Consumer and industrial output plummet amid President's Xi Jinping's coronavirus response
Economic activity in China slowed in April as a spate of lockdowns across the country proved to be the most major risk to its growth prospects since Covid-19’s appearance more than two years ago.
Retail sales, the country's major indicator of consumer activity, fell 11.1% year over year, compared to a 6.6 % drop forecast in a Bloomberg poll of economists, reported the Financial Times.
March saw a 3.5% reduction in retail sales year over year, while industrial production dropped 2.9%, completely undermining expectations that output would rise in spite of the recent restrictions.
The figures represent the clearest indication of the escalating economic cost of China's coronavirus response, which has included city-wide lockdowns, mass testing, and quarantine centers.
Infection control is a top priority for President Xi Jinping, who reaffirmed his commitment to the policy this year, ahead of his push for a third term in office.
The zero-Covid policy had mostly suppressed the virus during the previous two years, but with an outbreak of the extremely virulent Omicron version in 2022, authorities substantially increased their precautions.
Shanghai, which was shut down in late March, has been the focus of the restrictions.
“The activity in April was weaker than expected, [and] the declines were led by retail sales, which is understandable in the context of there being lockdowns,” Carlos Casanova, a senior economist for Asia at UBP, told the Times. He expects retail sales to contract even further in May.
Hundreds of cities across China have been placed under full or partial lockdowns as part of a campaign that is likely to have far-reaching implications for global supply networks.
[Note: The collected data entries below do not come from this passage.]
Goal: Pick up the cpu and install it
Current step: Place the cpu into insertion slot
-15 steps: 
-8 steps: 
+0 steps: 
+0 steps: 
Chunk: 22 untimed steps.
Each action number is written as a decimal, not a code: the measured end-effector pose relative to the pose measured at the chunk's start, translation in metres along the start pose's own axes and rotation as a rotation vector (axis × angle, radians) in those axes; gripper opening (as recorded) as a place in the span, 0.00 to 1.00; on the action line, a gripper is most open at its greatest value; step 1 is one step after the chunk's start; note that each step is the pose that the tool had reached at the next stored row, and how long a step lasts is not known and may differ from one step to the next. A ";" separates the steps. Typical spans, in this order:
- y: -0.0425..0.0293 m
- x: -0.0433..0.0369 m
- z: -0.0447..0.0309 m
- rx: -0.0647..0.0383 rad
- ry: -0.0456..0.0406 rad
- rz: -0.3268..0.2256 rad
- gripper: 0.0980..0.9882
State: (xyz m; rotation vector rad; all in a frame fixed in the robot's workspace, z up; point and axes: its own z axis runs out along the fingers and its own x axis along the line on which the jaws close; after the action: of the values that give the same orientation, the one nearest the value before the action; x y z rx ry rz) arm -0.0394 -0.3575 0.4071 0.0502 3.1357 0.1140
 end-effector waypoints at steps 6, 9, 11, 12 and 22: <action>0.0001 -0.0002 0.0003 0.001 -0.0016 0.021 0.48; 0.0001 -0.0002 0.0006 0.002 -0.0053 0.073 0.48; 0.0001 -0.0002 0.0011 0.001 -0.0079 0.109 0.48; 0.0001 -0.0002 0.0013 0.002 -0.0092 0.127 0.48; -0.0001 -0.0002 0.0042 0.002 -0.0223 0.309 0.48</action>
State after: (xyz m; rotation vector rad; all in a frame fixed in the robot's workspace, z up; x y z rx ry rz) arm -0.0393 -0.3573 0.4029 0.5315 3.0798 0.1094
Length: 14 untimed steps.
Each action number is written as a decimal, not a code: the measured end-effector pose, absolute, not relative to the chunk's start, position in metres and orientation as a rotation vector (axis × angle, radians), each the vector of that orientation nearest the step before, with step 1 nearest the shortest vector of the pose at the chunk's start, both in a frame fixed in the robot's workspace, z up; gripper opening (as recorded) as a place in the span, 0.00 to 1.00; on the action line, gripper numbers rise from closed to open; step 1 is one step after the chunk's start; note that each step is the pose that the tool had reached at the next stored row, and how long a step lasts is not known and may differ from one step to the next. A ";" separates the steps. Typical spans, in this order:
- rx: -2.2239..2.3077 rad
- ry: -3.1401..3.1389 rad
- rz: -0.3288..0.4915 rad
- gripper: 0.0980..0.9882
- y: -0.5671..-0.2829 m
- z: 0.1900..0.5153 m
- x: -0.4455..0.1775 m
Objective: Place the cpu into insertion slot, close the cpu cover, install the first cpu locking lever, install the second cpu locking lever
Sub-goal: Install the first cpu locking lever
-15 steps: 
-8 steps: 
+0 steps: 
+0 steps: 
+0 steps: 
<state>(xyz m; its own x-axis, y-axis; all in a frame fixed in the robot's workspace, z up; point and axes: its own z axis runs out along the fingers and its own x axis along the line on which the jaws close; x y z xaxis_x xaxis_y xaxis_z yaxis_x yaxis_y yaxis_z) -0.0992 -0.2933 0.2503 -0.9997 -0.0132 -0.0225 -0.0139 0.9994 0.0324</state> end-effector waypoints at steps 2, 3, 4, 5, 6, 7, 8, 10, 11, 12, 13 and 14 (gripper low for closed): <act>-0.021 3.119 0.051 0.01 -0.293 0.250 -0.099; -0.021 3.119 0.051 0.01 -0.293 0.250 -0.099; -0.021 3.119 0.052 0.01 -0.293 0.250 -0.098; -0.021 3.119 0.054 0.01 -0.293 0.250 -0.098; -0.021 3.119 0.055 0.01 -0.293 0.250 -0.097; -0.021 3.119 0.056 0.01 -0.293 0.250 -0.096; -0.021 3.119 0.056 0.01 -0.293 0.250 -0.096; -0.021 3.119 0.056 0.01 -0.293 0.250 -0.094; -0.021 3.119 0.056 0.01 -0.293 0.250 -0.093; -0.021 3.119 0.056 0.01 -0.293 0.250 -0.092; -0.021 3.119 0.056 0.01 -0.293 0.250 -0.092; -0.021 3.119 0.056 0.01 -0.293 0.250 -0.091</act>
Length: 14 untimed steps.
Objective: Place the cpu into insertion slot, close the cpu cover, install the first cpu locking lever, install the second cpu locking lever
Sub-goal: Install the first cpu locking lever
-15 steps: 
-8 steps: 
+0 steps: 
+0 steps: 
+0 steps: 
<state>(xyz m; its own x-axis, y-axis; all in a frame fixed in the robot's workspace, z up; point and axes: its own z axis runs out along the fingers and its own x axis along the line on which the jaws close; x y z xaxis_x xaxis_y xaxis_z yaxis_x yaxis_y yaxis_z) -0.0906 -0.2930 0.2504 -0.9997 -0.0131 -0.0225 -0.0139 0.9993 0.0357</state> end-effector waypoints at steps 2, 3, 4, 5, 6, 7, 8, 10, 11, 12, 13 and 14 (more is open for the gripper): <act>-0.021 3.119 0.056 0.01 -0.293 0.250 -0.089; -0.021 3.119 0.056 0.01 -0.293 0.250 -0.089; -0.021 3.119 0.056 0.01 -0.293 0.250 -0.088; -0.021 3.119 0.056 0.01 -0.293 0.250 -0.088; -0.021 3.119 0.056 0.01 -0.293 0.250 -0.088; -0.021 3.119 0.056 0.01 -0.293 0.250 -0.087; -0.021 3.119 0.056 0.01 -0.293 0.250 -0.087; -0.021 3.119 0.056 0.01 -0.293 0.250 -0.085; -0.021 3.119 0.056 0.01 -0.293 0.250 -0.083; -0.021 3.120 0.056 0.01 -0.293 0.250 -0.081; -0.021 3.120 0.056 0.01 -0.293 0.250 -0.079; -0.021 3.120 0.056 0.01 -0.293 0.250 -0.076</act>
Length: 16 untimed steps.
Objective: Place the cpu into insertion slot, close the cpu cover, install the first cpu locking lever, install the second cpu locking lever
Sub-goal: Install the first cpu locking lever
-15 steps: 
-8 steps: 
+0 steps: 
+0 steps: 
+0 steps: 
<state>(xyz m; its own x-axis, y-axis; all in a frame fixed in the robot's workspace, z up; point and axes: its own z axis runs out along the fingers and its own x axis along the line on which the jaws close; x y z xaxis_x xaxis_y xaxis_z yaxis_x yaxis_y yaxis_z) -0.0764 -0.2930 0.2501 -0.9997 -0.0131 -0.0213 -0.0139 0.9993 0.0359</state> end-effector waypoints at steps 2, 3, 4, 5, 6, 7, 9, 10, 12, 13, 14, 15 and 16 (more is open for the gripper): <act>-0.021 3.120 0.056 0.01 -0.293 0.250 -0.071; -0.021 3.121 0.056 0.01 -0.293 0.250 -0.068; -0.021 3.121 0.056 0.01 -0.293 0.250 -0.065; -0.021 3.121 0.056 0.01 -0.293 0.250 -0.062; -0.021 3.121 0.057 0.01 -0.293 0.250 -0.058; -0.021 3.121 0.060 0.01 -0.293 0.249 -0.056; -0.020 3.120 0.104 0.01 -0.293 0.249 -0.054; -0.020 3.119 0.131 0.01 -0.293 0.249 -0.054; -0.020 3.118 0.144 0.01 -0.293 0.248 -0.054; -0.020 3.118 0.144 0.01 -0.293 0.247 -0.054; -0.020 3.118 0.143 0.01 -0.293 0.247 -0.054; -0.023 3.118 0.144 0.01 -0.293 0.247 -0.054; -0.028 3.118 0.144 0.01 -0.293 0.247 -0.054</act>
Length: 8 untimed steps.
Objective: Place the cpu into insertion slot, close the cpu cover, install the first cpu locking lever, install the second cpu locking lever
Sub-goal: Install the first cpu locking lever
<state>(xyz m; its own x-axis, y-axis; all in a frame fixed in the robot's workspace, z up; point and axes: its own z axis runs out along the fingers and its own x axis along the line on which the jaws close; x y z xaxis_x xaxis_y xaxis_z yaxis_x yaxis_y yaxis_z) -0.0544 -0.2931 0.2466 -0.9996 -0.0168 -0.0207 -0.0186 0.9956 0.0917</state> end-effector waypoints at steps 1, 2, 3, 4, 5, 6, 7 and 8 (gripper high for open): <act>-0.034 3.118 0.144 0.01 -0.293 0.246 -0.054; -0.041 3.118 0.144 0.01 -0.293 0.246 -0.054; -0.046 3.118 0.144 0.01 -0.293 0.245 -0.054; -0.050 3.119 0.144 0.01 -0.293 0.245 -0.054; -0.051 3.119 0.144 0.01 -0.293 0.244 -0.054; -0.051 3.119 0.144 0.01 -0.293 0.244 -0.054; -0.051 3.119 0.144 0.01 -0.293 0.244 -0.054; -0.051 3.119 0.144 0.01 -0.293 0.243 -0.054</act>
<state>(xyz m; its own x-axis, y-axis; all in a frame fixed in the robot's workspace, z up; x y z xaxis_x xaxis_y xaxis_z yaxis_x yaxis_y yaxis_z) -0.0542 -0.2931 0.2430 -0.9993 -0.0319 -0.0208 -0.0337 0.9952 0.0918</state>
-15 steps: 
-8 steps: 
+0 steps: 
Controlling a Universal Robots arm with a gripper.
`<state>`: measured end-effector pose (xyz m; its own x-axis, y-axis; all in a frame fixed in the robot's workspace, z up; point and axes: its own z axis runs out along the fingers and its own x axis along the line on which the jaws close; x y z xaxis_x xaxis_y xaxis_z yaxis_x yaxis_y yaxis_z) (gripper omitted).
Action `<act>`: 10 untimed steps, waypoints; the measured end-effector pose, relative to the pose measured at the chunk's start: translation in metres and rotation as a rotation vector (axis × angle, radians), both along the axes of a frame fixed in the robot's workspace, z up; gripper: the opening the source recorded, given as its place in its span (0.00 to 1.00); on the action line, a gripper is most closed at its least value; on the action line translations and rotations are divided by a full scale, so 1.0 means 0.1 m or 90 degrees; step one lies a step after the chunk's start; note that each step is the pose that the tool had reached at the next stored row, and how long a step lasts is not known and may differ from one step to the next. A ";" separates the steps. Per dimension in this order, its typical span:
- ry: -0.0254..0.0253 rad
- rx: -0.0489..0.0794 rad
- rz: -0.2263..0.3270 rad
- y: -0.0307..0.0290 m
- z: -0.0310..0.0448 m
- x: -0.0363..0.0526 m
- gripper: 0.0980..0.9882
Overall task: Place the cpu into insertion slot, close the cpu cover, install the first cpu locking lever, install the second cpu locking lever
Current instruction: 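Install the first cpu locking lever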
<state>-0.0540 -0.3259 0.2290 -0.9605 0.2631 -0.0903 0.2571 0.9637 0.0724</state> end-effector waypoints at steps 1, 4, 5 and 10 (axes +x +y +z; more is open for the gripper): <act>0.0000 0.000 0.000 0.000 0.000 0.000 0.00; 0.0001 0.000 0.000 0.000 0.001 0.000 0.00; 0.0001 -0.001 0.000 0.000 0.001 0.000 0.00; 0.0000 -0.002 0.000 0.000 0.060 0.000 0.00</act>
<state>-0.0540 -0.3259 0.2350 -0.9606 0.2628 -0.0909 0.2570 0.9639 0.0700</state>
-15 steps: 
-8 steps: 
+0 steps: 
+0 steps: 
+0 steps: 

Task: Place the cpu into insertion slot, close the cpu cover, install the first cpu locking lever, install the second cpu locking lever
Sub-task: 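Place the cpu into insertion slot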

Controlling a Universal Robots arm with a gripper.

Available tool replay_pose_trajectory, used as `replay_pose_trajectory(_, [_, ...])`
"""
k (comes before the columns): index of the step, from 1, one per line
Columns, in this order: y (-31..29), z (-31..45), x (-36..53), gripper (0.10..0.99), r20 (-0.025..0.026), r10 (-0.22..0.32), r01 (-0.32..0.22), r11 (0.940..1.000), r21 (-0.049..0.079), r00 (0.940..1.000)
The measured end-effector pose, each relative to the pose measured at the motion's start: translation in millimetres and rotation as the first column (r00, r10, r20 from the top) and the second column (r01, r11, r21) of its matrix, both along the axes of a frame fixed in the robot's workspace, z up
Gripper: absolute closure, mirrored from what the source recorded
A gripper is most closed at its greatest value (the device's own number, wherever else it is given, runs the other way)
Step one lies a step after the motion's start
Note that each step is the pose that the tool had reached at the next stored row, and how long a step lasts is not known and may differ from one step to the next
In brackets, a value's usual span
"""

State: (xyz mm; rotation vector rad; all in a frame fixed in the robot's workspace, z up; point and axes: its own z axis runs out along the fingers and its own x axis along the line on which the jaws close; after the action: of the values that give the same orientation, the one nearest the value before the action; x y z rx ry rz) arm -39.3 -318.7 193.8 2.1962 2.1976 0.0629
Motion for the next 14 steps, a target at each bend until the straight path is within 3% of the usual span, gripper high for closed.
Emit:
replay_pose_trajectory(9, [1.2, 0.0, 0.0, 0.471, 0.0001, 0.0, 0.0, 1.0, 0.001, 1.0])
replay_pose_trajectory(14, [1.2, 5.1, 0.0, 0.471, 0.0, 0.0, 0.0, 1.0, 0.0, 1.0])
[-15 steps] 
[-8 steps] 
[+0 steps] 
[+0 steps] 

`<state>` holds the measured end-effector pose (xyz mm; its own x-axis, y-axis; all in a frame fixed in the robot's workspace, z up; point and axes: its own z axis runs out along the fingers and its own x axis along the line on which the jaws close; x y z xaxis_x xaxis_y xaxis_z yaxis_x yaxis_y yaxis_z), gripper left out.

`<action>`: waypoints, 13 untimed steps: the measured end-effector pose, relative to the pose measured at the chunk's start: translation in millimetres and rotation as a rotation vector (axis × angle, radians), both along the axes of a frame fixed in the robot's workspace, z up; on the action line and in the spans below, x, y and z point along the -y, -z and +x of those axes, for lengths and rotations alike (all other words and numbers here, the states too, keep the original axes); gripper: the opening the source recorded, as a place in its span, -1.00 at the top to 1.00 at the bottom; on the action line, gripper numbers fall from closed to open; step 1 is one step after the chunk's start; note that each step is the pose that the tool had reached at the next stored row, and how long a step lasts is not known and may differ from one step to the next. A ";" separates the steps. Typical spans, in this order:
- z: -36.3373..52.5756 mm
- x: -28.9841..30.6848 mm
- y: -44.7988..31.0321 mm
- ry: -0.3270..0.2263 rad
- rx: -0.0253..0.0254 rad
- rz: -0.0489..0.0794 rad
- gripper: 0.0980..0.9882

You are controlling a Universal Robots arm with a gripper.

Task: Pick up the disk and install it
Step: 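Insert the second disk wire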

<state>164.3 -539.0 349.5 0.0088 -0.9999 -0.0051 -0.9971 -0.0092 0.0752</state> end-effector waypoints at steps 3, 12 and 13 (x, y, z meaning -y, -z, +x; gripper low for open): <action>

The Chinese economy was already under strain due to a liquidity problem affecting the country's highly leveraged real estate developers, as well as a broader property slump as home sales fell.
The government reduced mortgage base rates for new financing to first-time buyers from 4.6% to 4.4% over the weekend, the latest in a series of easing measures aimed at supporting one of the country's most vital economic drivers.
The mortgage rate drop was "one step in the right way," according to Zhiwei Zhang, chief economist at Pinpoint Asset Management.
"How the government will 'fine-tune' the zero-tolerance approach against the Omicron crisis," he continued, "depends on how effective these regulations are."
Authorities in Shanghai said last week that citizens would not be allowed to leave the nation for "non-essential" reasons, nearly seven weeks after a city-wide lockdown was implemented. Shanghai is expected to reopen broadly on June 1, according to a local official.
During the first quarter, China’s GDP came in at 4.8% year-on-year; the government has aimed for 5.5% GDP growth this year, its most modest target in three decades.
In April, the surveyed unemployment rate was 6.1%, the highest since February 2020.